■ **What is needed**:
Please return the lines, both ends included, that run from the one containing "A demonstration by" to the last line of the data below, exactly and alone.

■ **Data provided**:
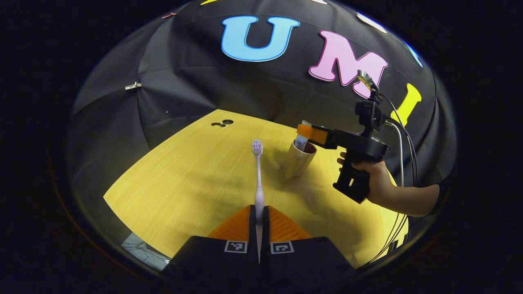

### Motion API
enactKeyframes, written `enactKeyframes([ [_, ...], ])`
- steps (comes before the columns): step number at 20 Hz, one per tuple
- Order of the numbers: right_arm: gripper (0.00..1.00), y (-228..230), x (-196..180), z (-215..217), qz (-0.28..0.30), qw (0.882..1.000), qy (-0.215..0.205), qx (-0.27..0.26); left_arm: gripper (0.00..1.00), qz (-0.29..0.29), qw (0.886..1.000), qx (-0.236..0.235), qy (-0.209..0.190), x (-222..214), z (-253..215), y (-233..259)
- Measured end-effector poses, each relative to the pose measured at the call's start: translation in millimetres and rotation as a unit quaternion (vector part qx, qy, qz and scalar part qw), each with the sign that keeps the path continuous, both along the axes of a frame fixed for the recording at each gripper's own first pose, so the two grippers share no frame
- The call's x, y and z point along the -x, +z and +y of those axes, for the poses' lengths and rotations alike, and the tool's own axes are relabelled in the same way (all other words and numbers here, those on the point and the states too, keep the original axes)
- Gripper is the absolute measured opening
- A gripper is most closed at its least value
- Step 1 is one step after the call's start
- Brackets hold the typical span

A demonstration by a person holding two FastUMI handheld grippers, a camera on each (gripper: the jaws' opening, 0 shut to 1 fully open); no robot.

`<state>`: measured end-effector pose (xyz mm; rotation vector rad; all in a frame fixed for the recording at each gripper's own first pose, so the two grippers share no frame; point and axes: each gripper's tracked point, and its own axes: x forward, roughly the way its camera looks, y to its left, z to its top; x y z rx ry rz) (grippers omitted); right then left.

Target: Put the toothbrush and toothpaste on the desktop into the cup, then pick up the cup and place it on the coaster on the desktop.

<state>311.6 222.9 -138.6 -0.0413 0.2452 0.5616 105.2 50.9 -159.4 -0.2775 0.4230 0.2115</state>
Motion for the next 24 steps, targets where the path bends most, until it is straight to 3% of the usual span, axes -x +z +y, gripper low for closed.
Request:
enactKeyframes([
  [7,0.98,40,13,-54,-0.027,0.999,-0.030,-0.017,0.06,-0.063,0.998,-0.004,-0.024,-43,-15,40],
  [19,0.98,85,-8,-223,-0.064,0.982,-0.175,-0.023,0.06,-0.180,0.982,-0.034,-0.053,-125,-37,111],
  [24,0.98,85,-2,-275,-0.071,0.973,-0.221,-0.008,0.07,-0.209,0.976,-0.051,-0.036,-168,-40,108],
])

■ **Written answer**:
A demonstration by a person holding two FastUMI handheld grippers, a camera on each (gripper: the jaws' opening, 0 shut to 1 fully open); no robot.

`<state>`: measured end-effector pose (xyz mm; rotation vector rad; all in a frame fixed for the recording at each gripper's own first pose, so the two grippers share no frame; point and axes: each gripper's tracked point, and its own axes: x forward, roughly the way its camera looks, y to its left, z to its top; x y z rx ry rz) (grippers omitted); right then left.

Target: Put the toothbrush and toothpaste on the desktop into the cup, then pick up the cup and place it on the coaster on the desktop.

<state>311.6 222.9 -138.6 -0.0413 0.2452 0.5616 105.2 50.9 -159.4 -0.2775 0.4230 0.2115</state>
Motion for the next 24 steps, targets where the path bends most, until it is straight to 3% of the usual span, axes -x +z +y, gripper low for closed.
Request:
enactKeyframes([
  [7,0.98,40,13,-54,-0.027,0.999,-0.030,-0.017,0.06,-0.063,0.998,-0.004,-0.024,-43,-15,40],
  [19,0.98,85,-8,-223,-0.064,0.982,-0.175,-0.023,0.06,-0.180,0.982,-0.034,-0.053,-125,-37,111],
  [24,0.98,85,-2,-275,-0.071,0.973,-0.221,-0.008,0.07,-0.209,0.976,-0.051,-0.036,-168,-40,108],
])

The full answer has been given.